One of the first articles I wrote, I found this on my old laptop and thought it could make for an interesting post.
50 years after tectonic motion was first proven by Vine and Matthews, the most recent theory circling the geological world is that the Atlantic Ocean may be on the close. This comes from the ever decreasing volcanism along the Mid-Atlantic Ridge and an embryotic subduction zone which appears to be forming off the coast of Portugal. But what does this mean for us here in the UK? Is the coast of Cornwall about to become neighbors with the state of Maine? Will Ireland find a new home alongside Newfoundland?
Geologically speaking these may be possibilities but in terms of humanity being affected by this is extremely remote. Tectonic motion at any point around the Atlantic basin is no more than 19 mm y-1, and even at faster rates such as the African Plates northern motion of 25 mm y-1, we would still not see full closure of the Atlantic for another 175Ma. Now the chances of humanity being a permanent feature on Earth by that point is not looking great; looking at the state of our planet and typical time scales of past species.
The cause for the current surge of interest in this theory stems from evidence a passive margin is interacting with the westward moving subduction zone between the Eurasian and African plates.
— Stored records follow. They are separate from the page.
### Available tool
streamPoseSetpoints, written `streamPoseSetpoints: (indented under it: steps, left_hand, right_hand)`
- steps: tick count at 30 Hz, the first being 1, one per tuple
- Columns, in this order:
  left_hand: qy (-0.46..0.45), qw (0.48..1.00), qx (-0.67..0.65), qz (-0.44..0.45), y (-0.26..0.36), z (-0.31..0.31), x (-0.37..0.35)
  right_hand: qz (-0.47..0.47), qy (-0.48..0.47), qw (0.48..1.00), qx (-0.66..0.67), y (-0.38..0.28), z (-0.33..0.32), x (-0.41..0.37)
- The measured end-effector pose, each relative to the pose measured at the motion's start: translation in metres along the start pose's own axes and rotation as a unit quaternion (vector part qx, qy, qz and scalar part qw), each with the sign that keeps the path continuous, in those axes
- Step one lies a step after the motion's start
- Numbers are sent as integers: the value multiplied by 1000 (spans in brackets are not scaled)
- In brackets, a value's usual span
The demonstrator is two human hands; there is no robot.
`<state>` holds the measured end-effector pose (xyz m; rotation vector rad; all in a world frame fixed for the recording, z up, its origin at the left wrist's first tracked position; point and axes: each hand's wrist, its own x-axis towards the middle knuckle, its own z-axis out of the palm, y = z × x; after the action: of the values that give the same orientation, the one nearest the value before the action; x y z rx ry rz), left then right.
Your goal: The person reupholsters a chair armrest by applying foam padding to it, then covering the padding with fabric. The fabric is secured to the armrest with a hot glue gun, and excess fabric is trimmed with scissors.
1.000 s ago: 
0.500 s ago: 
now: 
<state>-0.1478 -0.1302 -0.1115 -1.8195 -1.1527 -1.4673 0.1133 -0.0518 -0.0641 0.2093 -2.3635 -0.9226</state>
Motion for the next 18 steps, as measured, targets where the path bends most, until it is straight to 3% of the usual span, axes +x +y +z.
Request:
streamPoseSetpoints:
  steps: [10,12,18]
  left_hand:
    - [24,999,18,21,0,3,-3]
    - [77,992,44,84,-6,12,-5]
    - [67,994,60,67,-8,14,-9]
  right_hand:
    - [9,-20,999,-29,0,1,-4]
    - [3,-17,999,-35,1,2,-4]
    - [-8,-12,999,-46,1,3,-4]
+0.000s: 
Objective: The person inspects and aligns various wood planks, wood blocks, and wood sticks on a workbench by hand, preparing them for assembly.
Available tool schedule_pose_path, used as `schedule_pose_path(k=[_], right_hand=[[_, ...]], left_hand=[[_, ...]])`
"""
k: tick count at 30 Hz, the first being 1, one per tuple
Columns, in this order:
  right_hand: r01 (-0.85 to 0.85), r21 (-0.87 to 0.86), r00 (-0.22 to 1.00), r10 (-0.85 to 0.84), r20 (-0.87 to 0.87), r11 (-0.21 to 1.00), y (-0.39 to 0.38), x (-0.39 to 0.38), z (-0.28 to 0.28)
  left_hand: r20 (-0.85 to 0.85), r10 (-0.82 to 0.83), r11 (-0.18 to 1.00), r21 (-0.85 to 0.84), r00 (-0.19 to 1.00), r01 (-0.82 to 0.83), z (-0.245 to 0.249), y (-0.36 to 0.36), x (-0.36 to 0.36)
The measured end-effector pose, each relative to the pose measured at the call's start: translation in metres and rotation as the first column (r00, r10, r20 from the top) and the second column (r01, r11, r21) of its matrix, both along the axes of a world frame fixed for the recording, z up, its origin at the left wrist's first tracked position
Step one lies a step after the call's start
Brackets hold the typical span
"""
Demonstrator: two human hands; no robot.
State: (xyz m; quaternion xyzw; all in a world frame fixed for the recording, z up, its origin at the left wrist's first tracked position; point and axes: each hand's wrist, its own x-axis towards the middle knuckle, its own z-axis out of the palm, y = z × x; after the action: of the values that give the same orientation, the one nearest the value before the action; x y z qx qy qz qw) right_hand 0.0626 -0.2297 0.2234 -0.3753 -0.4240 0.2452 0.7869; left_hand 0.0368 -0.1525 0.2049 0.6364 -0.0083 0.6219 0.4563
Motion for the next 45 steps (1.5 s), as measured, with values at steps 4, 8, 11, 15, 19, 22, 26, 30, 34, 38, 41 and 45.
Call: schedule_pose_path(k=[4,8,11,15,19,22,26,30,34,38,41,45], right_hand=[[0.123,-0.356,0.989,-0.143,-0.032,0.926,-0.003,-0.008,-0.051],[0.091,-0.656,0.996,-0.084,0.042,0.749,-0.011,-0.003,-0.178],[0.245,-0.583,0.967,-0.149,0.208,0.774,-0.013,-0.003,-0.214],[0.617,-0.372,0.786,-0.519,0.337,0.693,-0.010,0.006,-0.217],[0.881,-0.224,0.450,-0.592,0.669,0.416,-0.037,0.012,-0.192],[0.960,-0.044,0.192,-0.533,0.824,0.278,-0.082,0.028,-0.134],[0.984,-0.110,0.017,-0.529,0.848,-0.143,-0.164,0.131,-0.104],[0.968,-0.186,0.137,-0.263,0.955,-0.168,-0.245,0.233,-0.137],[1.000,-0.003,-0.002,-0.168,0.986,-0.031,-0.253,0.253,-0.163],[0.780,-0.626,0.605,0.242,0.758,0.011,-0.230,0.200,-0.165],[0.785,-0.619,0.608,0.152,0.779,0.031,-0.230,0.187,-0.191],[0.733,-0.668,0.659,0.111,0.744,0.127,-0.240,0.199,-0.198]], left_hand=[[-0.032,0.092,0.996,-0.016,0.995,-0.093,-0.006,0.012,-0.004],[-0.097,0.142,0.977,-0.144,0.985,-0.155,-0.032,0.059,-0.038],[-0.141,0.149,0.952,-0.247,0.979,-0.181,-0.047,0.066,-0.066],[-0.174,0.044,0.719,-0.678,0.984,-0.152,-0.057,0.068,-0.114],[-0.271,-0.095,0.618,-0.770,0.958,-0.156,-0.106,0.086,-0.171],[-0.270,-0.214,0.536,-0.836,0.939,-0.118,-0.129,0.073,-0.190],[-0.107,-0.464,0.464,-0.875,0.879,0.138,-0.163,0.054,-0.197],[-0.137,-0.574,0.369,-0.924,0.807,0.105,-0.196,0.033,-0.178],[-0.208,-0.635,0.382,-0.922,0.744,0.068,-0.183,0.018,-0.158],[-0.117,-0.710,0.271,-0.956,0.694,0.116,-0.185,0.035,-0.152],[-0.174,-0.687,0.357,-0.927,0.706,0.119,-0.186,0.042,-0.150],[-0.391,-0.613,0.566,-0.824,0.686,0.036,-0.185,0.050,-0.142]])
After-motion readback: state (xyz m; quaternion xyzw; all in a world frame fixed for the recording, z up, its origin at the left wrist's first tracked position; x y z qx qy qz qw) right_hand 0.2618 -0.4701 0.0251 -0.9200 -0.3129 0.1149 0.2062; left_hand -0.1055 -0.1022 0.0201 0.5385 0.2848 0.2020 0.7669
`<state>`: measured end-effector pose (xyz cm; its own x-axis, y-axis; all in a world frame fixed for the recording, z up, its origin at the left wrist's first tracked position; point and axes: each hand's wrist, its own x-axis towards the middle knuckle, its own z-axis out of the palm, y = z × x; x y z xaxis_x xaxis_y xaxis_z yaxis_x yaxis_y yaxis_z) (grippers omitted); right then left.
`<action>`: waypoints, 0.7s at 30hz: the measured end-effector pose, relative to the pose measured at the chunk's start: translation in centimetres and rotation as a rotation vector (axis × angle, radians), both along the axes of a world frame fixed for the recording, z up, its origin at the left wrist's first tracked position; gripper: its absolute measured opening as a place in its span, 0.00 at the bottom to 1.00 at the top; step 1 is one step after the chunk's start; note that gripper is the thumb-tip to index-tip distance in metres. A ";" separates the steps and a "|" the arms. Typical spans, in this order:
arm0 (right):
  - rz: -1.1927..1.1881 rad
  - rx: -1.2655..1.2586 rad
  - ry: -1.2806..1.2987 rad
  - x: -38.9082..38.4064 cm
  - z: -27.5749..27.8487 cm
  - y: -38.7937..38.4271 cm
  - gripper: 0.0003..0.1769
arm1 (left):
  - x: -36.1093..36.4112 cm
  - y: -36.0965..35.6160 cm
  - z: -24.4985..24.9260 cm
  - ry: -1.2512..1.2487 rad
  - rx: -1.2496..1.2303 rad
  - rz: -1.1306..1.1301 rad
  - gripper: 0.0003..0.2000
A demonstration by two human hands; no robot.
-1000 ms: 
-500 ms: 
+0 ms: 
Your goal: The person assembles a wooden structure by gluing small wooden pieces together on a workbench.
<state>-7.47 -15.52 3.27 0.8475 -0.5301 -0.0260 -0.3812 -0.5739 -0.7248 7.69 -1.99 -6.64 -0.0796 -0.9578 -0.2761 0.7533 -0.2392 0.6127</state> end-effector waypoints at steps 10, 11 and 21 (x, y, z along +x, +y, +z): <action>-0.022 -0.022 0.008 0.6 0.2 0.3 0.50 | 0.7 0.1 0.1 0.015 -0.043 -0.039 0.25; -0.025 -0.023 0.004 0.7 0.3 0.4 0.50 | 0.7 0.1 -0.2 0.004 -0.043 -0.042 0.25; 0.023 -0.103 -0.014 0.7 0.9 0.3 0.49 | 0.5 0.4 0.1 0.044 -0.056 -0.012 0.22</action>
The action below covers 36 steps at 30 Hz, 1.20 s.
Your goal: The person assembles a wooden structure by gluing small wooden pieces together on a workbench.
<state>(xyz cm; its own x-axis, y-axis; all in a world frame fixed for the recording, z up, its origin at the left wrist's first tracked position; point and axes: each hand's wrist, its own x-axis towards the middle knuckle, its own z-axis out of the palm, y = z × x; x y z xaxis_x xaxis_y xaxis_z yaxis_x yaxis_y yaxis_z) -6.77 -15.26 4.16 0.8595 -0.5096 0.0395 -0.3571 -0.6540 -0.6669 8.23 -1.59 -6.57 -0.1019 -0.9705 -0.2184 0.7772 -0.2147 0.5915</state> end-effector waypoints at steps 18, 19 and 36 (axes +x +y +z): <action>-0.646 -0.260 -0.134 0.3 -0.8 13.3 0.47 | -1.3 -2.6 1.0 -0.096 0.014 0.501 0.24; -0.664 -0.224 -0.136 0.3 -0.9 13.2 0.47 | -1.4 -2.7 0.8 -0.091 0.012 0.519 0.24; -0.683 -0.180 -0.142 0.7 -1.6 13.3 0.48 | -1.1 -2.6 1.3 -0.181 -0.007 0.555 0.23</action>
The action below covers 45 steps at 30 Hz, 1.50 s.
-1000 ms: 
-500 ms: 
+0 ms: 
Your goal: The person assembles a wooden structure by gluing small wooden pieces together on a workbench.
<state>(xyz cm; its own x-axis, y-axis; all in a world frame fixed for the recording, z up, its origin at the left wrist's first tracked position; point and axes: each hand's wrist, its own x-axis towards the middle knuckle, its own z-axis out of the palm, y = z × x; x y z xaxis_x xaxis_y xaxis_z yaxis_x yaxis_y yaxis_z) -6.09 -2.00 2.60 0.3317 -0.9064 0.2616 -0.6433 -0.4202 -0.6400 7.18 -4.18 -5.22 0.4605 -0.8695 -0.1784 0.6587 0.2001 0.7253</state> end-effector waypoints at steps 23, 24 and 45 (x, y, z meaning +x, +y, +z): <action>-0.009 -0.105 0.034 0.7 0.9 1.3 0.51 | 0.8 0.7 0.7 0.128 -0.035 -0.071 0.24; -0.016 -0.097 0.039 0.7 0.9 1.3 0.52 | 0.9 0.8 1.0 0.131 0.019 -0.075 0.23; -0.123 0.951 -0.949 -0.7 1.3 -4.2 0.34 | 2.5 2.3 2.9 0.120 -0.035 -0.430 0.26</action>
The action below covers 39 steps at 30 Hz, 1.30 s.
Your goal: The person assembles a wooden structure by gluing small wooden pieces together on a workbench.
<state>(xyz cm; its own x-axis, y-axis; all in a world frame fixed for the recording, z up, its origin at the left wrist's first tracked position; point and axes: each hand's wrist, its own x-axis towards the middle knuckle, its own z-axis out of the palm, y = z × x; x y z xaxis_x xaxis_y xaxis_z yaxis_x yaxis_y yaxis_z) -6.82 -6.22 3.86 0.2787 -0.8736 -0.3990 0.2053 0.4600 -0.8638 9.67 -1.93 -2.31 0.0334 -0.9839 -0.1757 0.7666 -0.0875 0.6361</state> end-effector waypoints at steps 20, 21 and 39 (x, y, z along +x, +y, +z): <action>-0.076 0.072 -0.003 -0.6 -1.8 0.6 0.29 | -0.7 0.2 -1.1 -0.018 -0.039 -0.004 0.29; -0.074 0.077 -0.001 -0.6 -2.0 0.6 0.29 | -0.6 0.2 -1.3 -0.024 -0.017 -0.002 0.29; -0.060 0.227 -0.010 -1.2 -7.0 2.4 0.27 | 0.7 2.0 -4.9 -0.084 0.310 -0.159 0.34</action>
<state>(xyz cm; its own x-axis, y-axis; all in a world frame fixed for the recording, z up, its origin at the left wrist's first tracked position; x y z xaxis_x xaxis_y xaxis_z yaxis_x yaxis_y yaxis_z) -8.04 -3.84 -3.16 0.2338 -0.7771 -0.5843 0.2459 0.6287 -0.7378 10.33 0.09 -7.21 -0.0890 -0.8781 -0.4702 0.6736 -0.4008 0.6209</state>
This is causing what is termed and ‘embryotic subduction zone’ but this is not a new feature, even believed to have caused the infamous 1755 Lisbon earthquake.
A similar scenario occurring the other side along the Scotia and Lesser Antilles arcs, this coupled with the African plate’s collision course with Mediterranean, and Australia’s ever speeding towards Asia, we find ourselves in the throes of the Wilson Cycle with it believed that within the next few hundred million years Earth will have yet another supercontinent. This belief being so great in certain circles, some geologist have already named it Pangea Ultima.